How do I construct a parser in XML4J version 2?

 

In XML4J version 2, the DOM api is implemented using the SAX api. XML4J version 2 has a modular architecture and comes pre-bundled with 4 configurations of the parser (all in com.ibm.xml.parsers package). These are:

  • SAX parser, Non Validating (com.ibm.xml.parsers.SAXParser)
  • SAX parser, Validating (com.ibm.xml.parsers.ValidatingSAXParser)
  • DOM parser, Non Validating (com.ibm.xml.parsers.NonValidatingDOMParser)
  • DOM parser, Validating (com.ibm.xml.parsers.DOMParser.java)

There are two ways the parser classes can be instantiated:

The first way is to create a string containing the fully qualified name of the parser class. Pass this string to the org.xml.sax.helpers.ParserFactory.makeParser() method to instantiate it. This method is useful if your application will need to switch between different parser configurations. The code snippet shown below is using this method to instantiate a (validating) DOMParser.

import org.xml.sax.Parser;
import org.xml.sax.helpers.ParserFactory;
import com.ibm.xml.parsers.DOMParser;
import org.w3c.dom.Document;
...
String parserClass = "com.ibm.xml.parsers.DOMParser";
String xmlFile = "file:///xml4j2/data/personal.xml";
Parser parser = ParserFactory.makeParser(parserClass);
try {
	parser.parse(xmlFile);
} catch (SAXException se) {
    se.printStackTrace();
} catch (IOException ioe) {
    ioe.printStackTrace();
}
// The next line is only for DOM Parsers
Document doc = ((DOMParser) parser).getDocument();
...

The second way to instantiate a parser class is to explicitly instantiate the parser class, as shown in this example, which is creating a validating DOM Parser.
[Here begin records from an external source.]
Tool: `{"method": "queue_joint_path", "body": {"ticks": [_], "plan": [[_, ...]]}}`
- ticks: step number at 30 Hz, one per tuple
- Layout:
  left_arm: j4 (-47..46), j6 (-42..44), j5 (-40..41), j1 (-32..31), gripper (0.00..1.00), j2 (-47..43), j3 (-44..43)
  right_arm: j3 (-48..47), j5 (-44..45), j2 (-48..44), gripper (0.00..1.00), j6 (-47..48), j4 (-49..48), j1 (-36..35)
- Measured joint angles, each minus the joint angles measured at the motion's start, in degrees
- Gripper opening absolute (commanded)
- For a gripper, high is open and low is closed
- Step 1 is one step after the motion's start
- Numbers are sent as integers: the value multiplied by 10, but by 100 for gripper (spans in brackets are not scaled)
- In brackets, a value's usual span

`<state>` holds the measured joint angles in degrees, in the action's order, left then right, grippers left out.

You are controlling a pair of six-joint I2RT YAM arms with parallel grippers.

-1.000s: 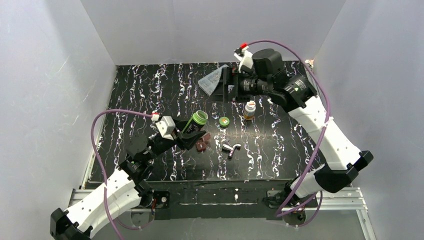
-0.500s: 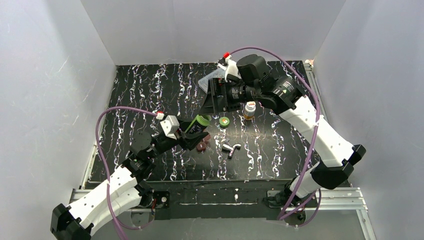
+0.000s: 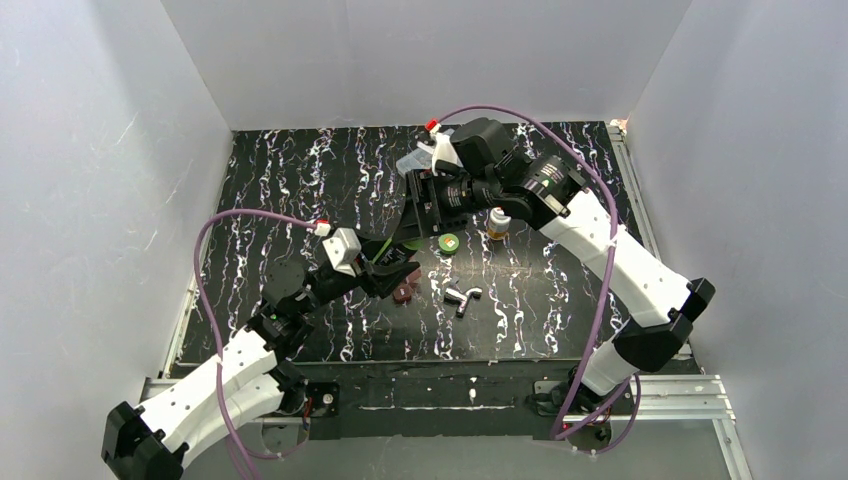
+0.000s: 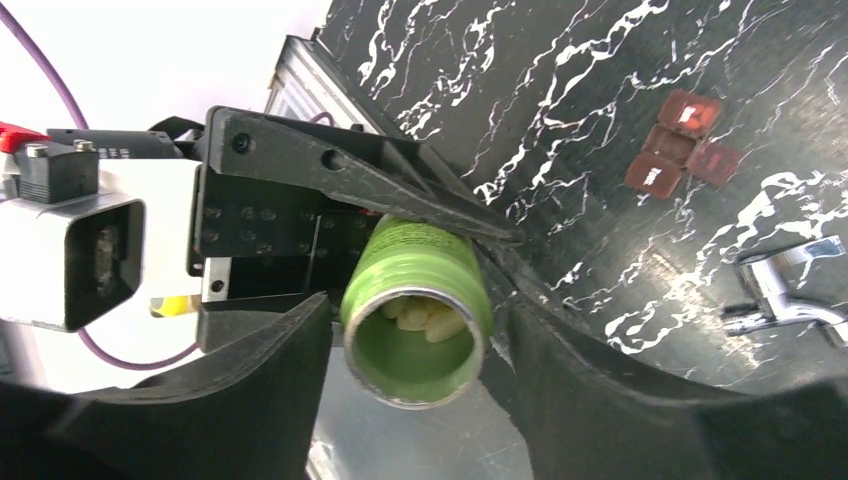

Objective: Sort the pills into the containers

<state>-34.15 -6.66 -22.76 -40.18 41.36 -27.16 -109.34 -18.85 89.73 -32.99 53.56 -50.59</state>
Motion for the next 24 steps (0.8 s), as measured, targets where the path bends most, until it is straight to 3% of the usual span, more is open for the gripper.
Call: {"method": "queue_joint_path", "body": {"ticks": [3,7,11,20,24], "plan": [[0,0,-2,0,0,4,0,0,-2,0,58,0,0,-3],[-1,-3,-3,0,0,4,0,0,-7,0,69,-1,2,-4],[-1,-5,-3,0,0,6,0,0,-12,0,71,-2,2,-6],[-1,-9,-4,0,0,13,0,0,-12,13,69,1,6,-8],[-1,-8,-4,0,0,14,-2,0,-10,23,60,3,11,-9]]}}
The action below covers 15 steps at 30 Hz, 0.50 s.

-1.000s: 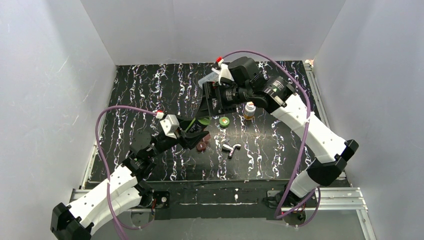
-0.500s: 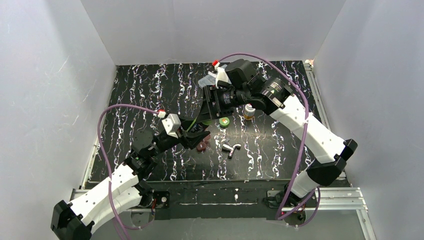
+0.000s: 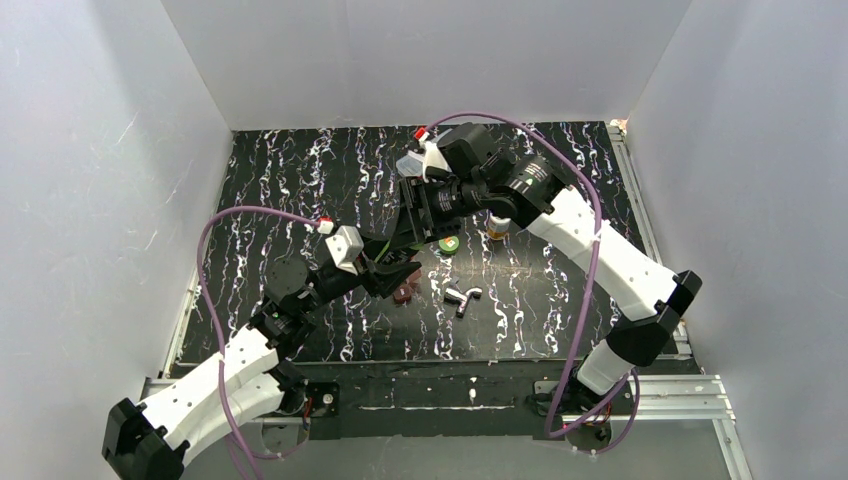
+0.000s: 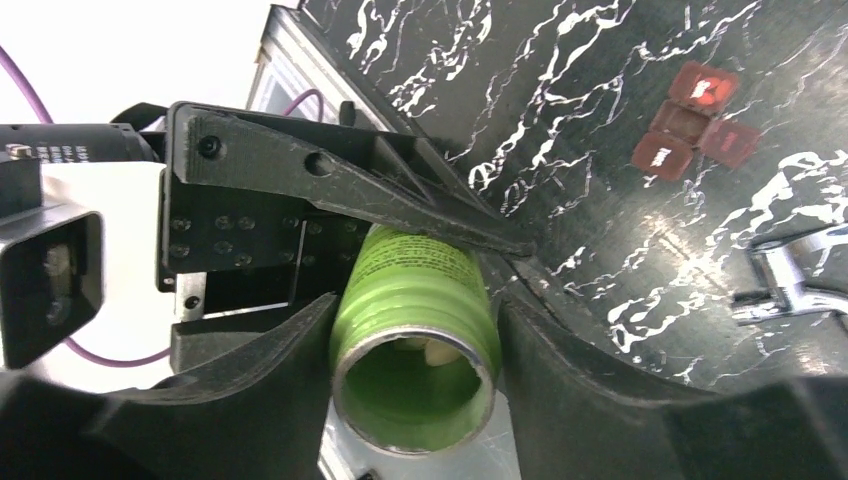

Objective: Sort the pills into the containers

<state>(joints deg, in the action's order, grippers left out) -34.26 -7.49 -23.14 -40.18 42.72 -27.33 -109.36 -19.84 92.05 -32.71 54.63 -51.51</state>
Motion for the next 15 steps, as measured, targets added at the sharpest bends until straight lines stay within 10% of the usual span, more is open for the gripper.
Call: {"method": "queue_joint_path", "body": {"ticks": [4,6,11,15], "plan": [[3,-1,-1,0,0,2,-2,0,2,3,30,2,4,0],[9,-2,-1,0,16,4,-5,-3,5,3,22,2,7,0],[73,2,-13,0,65,10,-41,-16,35,2,15,10,17,-9],[106,-2,-22,2,68,5,-49,-16,103,1,13,60,28,-28]]}}
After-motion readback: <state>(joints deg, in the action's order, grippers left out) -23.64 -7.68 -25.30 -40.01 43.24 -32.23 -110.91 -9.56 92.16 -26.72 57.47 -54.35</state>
Use this way when you know exactly which parser configuration you need, and you are sure that you will not need to switch configurations.

import com.ibm.xml.parsers.DOMParser;
import org.w3c.com.Document;
...
String xmlFile = "file:///xml4j2/data/personal.xml";
DOMParser parser = new DOMParser();
try {
    parser.parse(xmlFile);
} catch (SAXException se) {
    se.printStackTrace();
} catch (IOException ioe) {
    ioe.printStackTrace();
}

// The next line is only for DOM Parsers
Document doc = parser.getDocument();
...

Once you have the Document object, you can call any method on it as defined by the DOM specification.

 
   

How do I create a DOM parser?

Use one of the methods in the question above, and use com.ibm.xml.parsers.DOMParser to get a validating parser and com.ibm.xml.parsers.NonValidatingDOMParser to get a non-validating parser.

To access the DOM tree, you can call the getDocument() method on the parser.

How do I create a SAX parser?

Use one of the methods in the question above, and use com.ibm.xml.parsers.DOMParser to get a validating parser and com.ibm.xml.parsers.NonValidatingDOMParser to get a non-validating parser.

Once you have the parser instance, you can use the standard SAX methods to set the various handlers provided by SAX.

How do I create a parser compatible w/ XML4J version 1?

It is our intent to deprecate a significant portion of the API from XML4J version one as we develop enhanced functionality in version 2. As an aid to developers who are currently using XML4J version 1, classes in the com.ibm.xml.parser and com.ibm.xml.xpointer packages are provided for backward compatibility. If you need parser functionality that is provided in version 1 and there is no corresponding functionality in version 2, you can use these "TX compatibility" classes in the same way that you used them in version 1. However, you cannot mix and match classes between the native classes and the TX compatibility classes. You should use the version 1 method for creating a parser class and causing the parser to read its input, as well as for setting all options. The DOM returned by the compatiblity classes will be an instance of the TX* classes from version 1.

Not all the functions which are available on com.ibm.xml.parser.Parser are supported or implemented:

    Not supported: Calling these methods will throw java.lang.IllegalArgumentException.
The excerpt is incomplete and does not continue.